The task: Print nothing except the lines of the listing below from the line with "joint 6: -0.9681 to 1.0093" to the line with "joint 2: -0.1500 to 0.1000", each exactly as written, both ends included.

** Dataset extract follows **

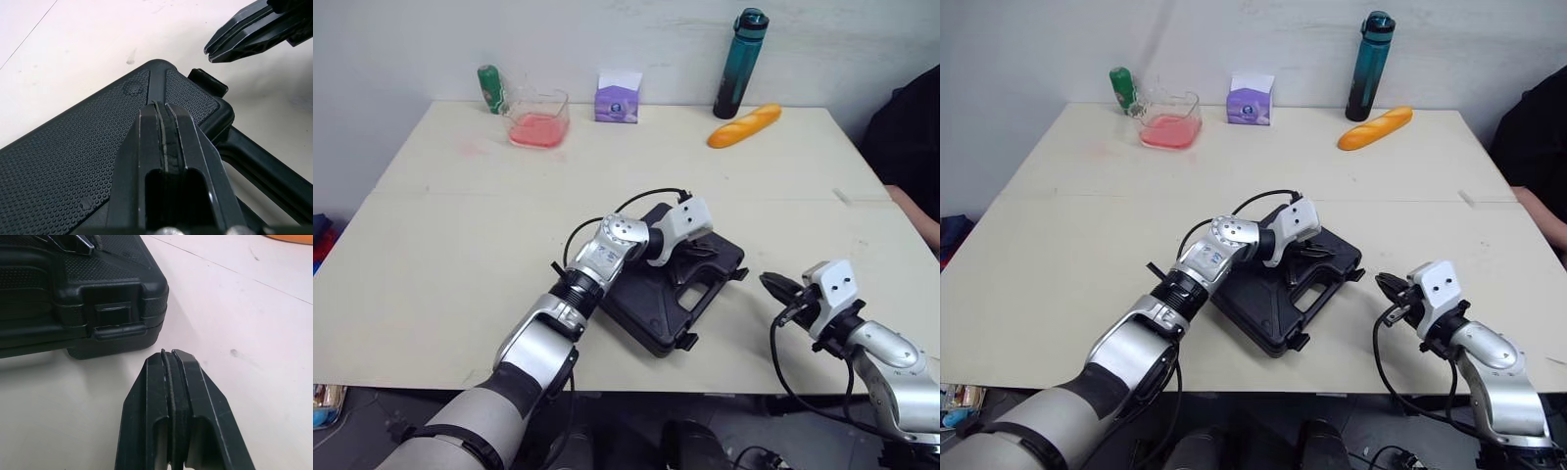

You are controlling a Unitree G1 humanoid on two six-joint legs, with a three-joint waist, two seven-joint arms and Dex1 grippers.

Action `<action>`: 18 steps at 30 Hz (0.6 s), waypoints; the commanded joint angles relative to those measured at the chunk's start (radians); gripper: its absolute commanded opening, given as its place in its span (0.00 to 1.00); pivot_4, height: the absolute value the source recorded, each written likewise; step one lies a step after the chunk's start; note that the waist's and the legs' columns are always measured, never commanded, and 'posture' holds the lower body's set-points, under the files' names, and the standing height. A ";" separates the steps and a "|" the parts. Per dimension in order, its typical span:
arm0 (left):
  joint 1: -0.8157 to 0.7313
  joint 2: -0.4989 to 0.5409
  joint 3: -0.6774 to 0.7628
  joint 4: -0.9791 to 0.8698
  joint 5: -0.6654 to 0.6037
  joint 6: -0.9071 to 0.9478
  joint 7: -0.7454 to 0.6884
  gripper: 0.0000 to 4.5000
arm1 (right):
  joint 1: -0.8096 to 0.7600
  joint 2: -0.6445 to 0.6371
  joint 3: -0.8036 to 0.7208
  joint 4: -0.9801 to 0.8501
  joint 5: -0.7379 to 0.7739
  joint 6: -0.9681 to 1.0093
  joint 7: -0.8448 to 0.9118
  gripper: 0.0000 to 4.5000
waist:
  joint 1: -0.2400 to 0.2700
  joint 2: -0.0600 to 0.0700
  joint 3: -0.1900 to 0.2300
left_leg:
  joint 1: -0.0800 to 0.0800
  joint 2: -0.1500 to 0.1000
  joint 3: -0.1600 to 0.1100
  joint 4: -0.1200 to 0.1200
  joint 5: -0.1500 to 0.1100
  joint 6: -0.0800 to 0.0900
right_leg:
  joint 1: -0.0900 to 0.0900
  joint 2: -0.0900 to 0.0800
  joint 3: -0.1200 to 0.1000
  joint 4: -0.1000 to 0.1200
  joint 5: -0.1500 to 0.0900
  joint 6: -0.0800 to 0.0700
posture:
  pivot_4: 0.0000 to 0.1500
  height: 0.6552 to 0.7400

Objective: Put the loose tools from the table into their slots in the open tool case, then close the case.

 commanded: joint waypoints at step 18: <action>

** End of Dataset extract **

Problem solution:
  joint 6: -0.9681 to 1.0093
  joint 7: -0.8448 to 0.9118
  gripper: 0.0000 to 4.5000
waist:
  joint 1: -0.2400 to 0.2700
  joint 2: -0.0600 to 0.0700
  joint 3: -0.1900 to 0.2300
left_leg:
  joint 1: -0.0800 to 0.0800
  joint 2: -0.1500 to 0.1000

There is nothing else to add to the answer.